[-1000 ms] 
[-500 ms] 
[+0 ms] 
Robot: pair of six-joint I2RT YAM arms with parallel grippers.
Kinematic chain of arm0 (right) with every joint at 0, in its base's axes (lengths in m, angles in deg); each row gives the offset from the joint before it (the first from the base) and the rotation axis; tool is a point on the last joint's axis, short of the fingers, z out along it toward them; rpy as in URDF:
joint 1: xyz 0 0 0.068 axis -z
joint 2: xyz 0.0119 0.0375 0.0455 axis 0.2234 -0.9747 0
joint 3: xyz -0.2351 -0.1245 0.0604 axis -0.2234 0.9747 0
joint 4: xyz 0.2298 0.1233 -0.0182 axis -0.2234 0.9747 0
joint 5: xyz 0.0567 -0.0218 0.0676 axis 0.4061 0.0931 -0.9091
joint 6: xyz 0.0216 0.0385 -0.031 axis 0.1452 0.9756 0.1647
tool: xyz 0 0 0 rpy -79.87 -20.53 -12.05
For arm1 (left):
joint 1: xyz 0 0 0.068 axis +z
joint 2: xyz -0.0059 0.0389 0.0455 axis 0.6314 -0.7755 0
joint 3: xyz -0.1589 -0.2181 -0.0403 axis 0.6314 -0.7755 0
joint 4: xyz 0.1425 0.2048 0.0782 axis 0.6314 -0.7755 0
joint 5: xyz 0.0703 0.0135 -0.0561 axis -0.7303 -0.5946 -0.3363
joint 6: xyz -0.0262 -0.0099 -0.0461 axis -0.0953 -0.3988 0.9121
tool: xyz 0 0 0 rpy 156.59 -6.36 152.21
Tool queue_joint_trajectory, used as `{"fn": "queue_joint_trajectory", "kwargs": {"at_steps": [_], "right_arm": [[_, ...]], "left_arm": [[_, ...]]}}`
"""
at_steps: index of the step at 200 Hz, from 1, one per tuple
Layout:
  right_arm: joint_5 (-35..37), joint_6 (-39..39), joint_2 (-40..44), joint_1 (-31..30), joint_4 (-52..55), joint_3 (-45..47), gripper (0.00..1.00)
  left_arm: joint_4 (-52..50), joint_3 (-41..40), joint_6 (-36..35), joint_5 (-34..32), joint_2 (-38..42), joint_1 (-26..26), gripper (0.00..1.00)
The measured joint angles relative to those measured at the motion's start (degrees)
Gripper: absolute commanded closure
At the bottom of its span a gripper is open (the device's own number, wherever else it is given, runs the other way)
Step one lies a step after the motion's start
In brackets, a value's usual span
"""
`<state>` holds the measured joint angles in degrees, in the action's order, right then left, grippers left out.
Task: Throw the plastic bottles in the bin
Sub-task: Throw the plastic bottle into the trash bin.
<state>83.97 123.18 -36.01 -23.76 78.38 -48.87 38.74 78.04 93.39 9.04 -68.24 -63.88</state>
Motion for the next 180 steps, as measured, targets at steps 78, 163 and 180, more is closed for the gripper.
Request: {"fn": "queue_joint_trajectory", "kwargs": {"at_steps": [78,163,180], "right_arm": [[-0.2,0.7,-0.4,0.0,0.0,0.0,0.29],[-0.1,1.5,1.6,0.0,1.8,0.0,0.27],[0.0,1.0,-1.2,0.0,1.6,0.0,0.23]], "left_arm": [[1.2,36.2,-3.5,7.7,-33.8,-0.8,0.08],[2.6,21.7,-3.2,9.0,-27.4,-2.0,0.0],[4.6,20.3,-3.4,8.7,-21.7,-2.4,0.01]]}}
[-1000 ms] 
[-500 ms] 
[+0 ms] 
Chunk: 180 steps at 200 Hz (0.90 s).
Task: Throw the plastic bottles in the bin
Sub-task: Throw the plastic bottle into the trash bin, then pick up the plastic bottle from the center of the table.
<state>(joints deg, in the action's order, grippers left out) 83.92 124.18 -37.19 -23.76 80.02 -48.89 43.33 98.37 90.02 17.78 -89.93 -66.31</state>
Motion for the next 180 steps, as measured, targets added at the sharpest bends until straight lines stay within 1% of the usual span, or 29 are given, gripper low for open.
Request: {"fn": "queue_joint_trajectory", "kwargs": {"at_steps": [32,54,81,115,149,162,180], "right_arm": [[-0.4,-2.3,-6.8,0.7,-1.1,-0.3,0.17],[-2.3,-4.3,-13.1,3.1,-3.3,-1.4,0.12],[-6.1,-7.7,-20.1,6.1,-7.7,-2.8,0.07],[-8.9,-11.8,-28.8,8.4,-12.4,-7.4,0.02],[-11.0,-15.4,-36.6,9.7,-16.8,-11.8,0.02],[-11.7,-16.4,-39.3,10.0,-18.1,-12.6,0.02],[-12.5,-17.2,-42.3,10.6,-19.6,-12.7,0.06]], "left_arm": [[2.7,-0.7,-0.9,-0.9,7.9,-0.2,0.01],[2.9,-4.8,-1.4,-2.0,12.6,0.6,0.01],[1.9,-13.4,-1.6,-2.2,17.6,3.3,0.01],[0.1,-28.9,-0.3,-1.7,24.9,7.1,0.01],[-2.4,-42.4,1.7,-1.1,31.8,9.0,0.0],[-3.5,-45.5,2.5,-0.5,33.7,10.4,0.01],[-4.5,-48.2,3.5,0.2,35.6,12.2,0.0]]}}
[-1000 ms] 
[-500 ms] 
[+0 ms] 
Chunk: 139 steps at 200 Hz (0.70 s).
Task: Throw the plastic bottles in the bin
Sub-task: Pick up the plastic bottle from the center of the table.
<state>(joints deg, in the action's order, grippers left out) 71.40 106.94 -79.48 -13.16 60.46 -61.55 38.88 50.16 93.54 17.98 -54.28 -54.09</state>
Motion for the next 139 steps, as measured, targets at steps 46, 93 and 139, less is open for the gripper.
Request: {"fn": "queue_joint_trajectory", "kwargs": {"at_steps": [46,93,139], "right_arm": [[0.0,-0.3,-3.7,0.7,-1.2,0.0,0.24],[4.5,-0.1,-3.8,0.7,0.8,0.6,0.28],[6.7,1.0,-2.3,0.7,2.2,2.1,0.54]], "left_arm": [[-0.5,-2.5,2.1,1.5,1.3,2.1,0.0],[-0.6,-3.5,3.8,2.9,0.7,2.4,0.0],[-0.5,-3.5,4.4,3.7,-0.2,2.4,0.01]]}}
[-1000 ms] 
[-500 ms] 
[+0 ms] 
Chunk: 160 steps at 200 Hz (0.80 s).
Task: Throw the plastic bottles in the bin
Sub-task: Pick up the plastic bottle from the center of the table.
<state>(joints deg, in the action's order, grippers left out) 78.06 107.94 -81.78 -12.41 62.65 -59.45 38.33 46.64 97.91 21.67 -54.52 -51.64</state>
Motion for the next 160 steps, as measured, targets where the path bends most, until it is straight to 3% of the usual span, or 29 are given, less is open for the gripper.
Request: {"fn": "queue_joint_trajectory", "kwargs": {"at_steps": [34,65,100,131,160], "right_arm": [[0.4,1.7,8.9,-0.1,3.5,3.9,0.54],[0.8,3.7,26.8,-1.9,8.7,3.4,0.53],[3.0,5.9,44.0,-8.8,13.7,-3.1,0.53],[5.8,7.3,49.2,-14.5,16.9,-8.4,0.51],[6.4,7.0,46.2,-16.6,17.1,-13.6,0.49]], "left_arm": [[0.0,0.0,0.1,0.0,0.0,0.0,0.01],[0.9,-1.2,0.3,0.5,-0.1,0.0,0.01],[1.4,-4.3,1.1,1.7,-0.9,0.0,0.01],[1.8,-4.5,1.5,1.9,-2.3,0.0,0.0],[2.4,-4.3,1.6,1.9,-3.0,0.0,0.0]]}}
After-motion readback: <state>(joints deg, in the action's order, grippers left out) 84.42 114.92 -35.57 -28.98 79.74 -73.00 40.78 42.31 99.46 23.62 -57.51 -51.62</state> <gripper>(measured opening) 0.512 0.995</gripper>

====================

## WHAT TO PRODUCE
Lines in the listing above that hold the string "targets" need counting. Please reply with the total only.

## SOLVED EXERCISE
4